In the world of financial tracking apps and websites, Mint is the most well-known and most-used. However, it hasn’t worked for me. The two main reasons I dislike Mint are that (1) detailed personal banking information is necessary, which is just creepy, and (2), it wasn’t useful as a tool for budgeting and managing my expenses. In addition, I disliked the app for iPhone, which is clunky and often difficult to navigate.
The last time I wrote about Toshl vs. Mint, I had only been using Toshl for a few short weeks. Now, after nearly a year of use, I can definitively say it is the best and most used app on my phone. It has changed the way I manage my money, and I have seen significant improvement in my finances as a result.
There are two versions of Toshl: the free one, which is extremely limited, and the paid one, which requires a $20 yearly membership. I avoid purchasing apps, because they usually aren’t worth the expense; Toshl is the one app I have never regretted purchasing. Here are the top three reasons to fork out that money — or at least give the free version a try!
The first thing I noticed is that the app runs significantly better on my phone, and it tends to be more intuitive. I enter every expense personally, which means that each expense is immediately categorized correctly.
There are four main tabs: Expenses, Incomes, Sum Up, and Budgets. I won’t explain how the app works, but there are some key points. The first is that every expense and income requires a tag (you create as many or as few tags as you like), which places it in a category. It is easy, on the respective tags, to see where your money goes, and where it comes from. It is also easy to see a summary of expenses by day, which allows you to track your daily spending habits.
Second, the budgets tab allows you to enter as many different budgets as you need; as you create the budget, you can choose which tag(s) take money out of the budget. The main budget screen tells you how much is left in each budget, as well as where you have over-spent. It’s a great visualization tool for what you’re spending!
2. The analysis tools are great!
Toshl has all the analysis tools that I liked on Mint: graphs to show the trends in my spending, when I was over budget and when I was under, and when my income exceeded my expenses. A quick trip online allows me to view all this information easily, with clean, simple, and useful graphs. I love clean, simple, and useful graphs.
My favorite graph, in fact, is the “Sum Up” tab. It provides analysis of your current earnings and expenses in comparison to previous months, and it’s a great reminder that I should be attempting to spend less than I make every month. While I’m not always successful (Christmas is difficult!), I am more successful now than ever.
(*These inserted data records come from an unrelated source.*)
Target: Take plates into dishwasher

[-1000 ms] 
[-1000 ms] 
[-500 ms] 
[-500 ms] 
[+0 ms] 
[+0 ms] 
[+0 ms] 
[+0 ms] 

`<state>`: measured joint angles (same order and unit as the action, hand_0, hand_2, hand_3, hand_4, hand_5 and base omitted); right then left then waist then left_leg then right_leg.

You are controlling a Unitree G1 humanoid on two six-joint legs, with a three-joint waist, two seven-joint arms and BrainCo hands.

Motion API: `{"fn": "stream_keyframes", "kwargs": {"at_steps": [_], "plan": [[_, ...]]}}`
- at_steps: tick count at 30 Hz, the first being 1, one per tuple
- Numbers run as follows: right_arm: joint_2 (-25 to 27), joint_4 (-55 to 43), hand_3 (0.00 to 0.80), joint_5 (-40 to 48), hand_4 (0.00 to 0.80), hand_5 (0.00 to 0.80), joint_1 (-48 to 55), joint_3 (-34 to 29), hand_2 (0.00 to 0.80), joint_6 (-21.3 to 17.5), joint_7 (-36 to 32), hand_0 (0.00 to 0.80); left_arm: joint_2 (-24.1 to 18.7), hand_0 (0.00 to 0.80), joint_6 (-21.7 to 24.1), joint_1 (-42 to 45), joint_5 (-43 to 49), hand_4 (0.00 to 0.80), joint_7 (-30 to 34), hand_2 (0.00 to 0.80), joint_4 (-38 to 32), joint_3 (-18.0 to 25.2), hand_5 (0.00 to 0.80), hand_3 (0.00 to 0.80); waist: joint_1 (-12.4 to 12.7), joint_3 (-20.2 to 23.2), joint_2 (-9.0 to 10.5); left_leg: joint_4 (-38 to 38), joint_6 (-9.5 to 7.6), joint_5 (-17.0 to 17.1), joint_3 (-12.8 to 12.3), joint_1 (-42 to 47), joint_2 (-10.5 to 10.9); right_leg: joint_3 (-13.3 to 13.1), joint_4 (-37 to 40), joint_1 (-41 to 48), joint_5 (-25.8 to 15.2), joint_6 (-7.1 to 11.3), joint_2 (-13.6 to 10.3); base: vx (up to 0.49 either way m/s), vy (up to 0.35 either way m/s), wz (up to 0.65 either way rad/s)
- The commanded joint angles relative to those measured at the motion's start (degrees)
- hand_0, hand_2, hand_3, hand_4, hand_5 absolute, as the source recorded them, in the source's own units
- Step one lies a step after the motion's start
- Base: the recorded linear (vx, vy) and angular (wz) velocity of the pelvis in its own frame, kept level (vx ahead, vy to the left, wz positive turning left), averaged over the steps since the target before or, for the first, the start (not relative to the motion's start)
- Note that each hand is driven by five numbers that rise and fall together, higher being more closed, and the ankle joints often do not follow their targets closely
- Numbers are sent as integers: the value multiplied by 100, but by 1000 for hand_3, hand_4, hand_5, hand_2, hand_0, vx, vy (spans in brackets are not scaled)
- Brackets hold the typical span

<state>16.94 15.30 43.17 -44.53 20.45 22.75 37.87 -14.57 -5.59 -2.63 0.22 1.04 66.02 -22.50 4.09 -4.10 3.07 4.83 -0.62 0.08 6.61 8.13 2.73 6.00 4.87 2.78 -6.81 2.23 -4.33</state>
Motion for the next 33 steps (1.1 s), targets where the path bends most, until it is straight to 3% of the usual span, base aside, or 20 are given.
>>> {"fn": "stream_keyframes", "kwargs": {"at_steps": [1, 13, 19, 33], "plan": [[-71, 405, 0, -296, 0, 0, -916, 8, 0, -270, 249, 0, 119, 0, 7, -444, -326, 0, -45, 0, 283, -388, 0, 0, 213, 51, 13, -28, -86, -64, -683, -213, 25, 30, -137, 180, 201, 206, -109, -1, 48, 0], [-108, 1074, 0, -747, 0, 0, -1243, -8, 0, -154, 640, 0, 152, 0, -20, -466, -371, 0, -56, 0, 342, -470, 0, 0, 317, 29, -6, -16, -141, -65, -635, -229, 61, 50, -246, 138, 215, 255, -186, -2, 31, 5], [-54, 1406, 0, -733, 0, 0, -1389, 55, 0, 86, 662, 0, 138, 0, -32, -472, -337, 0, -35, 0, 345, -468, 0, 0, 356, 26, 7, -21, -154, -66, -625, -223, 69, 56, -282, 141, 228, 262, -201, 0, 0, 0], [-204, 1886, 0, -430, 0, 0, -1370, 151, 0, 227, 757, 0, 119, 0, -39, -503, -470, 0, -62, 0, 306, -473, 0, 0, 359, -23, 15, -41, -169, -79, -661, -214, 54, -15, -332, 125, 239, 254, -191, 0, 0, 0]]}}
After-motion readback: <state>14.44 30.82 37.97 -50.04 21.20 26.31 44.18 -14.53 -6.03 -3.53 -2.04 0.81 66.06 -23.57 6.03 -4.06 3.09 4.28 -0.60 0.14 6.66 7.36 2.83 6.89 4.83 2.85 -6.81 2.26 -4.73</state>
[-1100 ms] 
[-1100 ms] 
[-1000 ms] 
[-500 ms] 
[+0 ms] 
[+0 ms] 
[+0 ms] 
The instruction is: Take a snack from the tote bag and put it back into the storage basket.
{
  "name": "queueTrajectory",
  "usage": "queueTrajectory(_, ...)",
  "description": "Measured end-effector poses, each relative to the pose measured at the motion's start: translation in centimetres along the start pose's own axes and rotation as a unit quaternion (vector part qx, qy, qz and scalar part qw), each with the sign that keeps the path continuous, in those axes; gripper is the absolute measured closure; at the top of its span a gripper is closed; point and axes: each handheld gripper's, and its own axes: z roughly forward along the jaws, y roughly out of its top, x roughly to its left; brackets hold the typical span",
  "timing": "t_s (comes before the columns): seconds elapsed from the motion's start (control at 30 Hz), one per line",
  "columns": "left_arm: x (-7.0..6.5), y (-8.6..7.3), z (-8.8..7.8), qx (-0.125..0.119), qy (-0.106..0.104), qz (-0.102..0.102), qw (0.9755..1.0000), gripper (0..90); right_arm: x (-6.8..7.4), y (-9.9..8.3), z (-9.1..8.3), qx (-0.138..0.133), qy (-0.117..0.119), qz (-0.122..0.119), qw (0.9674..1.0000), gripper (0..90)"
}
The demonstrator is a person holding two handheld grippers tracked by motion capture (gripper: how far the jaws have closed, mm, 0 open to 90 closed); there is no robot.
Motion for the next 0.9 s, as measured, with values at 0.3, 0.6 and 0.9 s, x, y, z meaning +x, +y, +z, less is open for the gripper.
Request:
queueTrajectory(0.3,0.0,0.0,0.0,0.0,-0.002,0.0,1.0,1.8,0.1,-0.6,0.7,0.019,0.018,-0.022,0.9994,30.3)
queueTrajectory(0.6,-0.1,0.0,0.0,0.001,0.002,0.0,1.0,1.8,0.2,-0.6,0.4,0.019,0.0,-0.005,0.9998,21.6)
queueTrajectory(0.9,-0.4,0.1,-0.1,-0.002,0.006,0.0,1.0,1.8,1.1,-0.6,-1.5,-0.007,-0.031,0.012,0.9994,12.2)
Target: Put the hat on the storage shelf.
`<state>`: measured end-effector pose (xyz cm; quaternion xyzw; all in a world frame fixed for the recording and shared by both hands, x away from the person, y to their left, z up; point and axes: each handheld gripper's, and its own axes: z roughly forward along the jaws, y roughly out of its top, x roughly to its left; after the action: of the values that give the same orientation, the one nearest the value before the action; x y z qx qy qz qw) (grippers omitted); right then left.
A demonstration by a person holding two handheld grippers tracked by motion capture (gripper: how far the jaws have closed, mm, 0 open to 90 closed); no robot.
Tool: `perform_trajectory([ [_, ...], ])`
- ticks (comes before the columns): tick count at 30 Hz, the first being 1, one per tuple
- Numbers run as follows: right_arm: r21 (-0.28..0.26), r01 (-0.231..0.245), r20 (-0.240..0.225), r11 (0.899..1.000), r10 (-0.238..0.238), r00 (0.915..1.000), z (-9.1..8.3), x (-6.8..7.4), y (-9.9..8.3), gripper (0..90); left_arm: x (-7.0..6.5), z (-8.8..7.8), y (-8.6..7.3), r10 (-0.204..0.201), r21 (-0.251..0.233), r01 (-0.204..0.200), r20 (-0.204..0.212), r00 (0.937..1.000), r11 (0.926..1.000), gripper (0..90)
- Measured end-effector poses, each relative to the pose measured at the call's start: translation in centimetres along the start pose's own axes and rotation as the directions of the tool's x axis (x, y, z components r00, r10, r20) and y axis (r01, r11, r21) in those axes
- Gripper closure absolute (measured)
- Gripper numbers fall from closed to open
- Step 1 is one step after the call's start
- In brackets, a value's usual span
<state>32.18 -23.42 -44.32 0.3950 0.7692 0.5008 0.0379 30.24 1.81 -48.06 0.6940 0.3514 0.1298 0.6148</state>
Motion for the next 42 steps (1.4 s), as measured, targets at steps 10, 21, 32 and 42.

3. Toshl reminds me that spending money should hurt
Another reason I love Toshl is that it requires me to enter every expense on my own. One of the most notable disadvantages to debit cards is that it is often too easy to swipe a card without realizing how the expenses add up; the pain of separating from cash is reduced, and it’s easy to spend more than you intend. Using Toshl reinstates that pain, requiring that I acknowledge how much I am spending. It reminds me that every coke and snack and miscellaneous expense adds up. As a result, I weigh each purchase carefully against past and future expenses. Do I really need that coke when I’ve already spent $20 on snacks and drinks over the last week?
The pain of entering expenses into Toshl makes it a useful tool, in world of debit cards, for keeping to my budget. Every purchase I make is immediately visible against my budget, and I consequently make fewer unnecessary purchases. It is a constant reminder to spend less, and it has helped more than any other budgeting tool I’ve tried.
A miscellaneous note is that I am able to keep better track of my cash purchases, which is not easily recorded through Mint.
Toshl is for Budgeting; Mint is for Overall Financial Management
Toshl and Mint are different beasts. Mint’s greatest advantage is that it provides a mostly-up-to-date view of your bank accounts and loans, and thus your overall net worth. Mint is also useful if detailed information about certain expenses is necessary for taxes, or if you have more loans and accounts than you can easily keep track of in your head. If that works for you, or if you need that security, then great.
On the other hand, Toshl’s purpose as an app is not to give you a snapshot of your total net worth against your total debt; in my opinion, that is your responsibility. Toshl’s purpose is as a budgeting app. In this way, the month-to-month summary is the most useful, as it encourages you to spend less than you make every single month. And after all, that’s the only real way to save money.